而此时跟索额图的倒台相比,蹦达起来的倒是大阿哥胤褆。他现在是所有阿哥中唯一拥有郡王封位的人(三阿哥胤祉获罪被降为了贝勒),地位最高,况且他一直被他皇阿玛委以重任,长期跟随康熙使得他深知他皇阿玛和太子胤礽失和已久,积怨颇深,只不过一直在忍耐他罢了,所以他觉得这是他这个作为皇长子的取太子而代之的好机会。这段时间里,大阿哥经常走动于三阿哥和八阿哥的府上,说是到三阿哥那里学习修性,到八阿哥那里聊家常。可了解内情的人都对这种说法不以为意。谁都知道三阿哥府上招来了一位据说法术很了不得的喇嘛巴汉格隆,而大阿哥一向迷信,所以他去三阿哥府上压根不是为了什么学习修性。至于八阿哥,他自幼养在大阿哥生母惠妃的宫里,跟大阿哥关系一向颇好。八阿哥为人素来仁爱自励,颇有识量,又礼代能人志士,因此笼络了不少人心,而且得到了当今皇上的喜爱。所以大阿哥跟他相结纳,虽然是比较自然的事,但也有很多人看透了其中的门道,猜度着他是冲着人心去的。
至于四阿哥五阿哥七阿哥,则仍是老样子,以读书为主。四阿哥更是个闲云野鹤般的人物,喜好佛法,结交僧纳,却和朝野那帮每日绞尽脑汁不知该从太子还是跟大阿哥的朝臣们保持一定的距离。他是毓庆宫里有走动,八爷府上有交情。让人摸不透,猜不着,干脆不再关注。
四十二年的后半年,在一片自下而上的猜度中度过。时间仿若平静江水中的暗流,推着历史走到了康熙四十三年。
过了元日,因听闻京郊一片梅林大面积开花,胤禛便带了兰慧和玉徽,邀上邬祠稔一家和独超方大师,出京踏雪寻梅。他们到地方时,先前去的四贝勒府上的下人已经打点好了一座茅草亭,生起了几盆炭火,温好了几壶花雕,烤香了各种素菜、豆腐干做的串儿。
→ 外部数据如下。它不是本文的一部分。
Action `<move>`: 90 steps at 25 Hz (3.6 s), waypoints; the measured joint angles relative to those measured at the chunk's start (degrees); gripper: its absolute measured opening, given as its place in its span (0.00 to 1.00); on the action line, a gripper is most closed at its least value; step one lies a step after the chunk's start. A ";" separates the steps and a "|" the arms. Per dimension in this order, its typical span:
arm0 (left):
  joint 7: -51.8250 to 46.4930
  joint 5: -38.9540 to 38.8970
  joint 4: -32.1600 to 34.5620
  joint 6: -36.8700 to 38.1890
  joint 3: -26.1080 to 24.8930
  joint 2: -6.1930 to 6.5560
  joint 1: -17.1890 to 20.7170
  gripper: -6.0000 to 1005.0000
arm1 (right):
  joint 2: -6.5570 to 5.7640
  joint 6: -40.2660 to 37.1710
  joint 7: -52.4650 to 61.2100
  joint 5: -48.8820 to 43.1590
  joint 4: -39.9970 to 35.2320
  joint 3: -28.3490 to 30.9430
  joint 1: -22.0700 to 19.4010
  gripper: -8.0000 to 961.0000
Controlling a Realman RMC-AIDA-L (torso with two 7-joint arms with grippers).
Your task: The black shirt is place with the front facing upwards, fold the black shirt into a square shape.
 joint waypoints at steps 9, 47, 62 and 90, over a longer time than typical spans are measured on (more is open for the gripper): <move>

胤禛和邬祠稔他们一边把酒赏梅,一边有意无意地戏谈着国事。女人和孩子们听得无聊,吃了些东西,就往梅林里去转悠了。玉徽挺着个大肚子,却并不显得笨重。因为已经生养过两个孩子,所以这次的怀胎并不是那么难受,她便没事儿似的乱走动。朱宝珊伴在她身边,兰慧和嬷嬷们带着孩子们在玩。小弘昀俨然已经成了弘晖的跟屁虫,哥哥做什么,他就要学着做。一身粉衣念翎已经有了些女孩子的稳重,跟着兰慧看弟弟们玩闹,很想去插一脚,却极力忍住,只是脸上露出羡慕而柔和的笑容,牵着兰慧的手。
玉徽伸手折弯一枝白梅,凑近鼻处嗅嗅,一股带着寒意的冷香顿入心肺。朱宝珊忍不住伸手摘下一朵,插入女儿的发髻中,母女相视而笑。
“大概什么时候能生?”朱宝珊关心地问玉徽。
“若是正常,大概在二月初吧。”玉徽握了握母亲的手。
“嗯,这些日子适当活动活动,到时候生得就不会那么难了。你觉得是男孩还是女孩?”朱宝珊笑看玉徽。
“他倒是想要个女孩来着,可我觉着,应该还是个男孩子。”玉徽往草亭那边看了看,笑着回答。她看着母亲,这个美丽的妇人跟着邬祠稔生活了近十五年了,却不知他的底细。不过,只要她觉得幸福,那又有什么是必须知道的呢?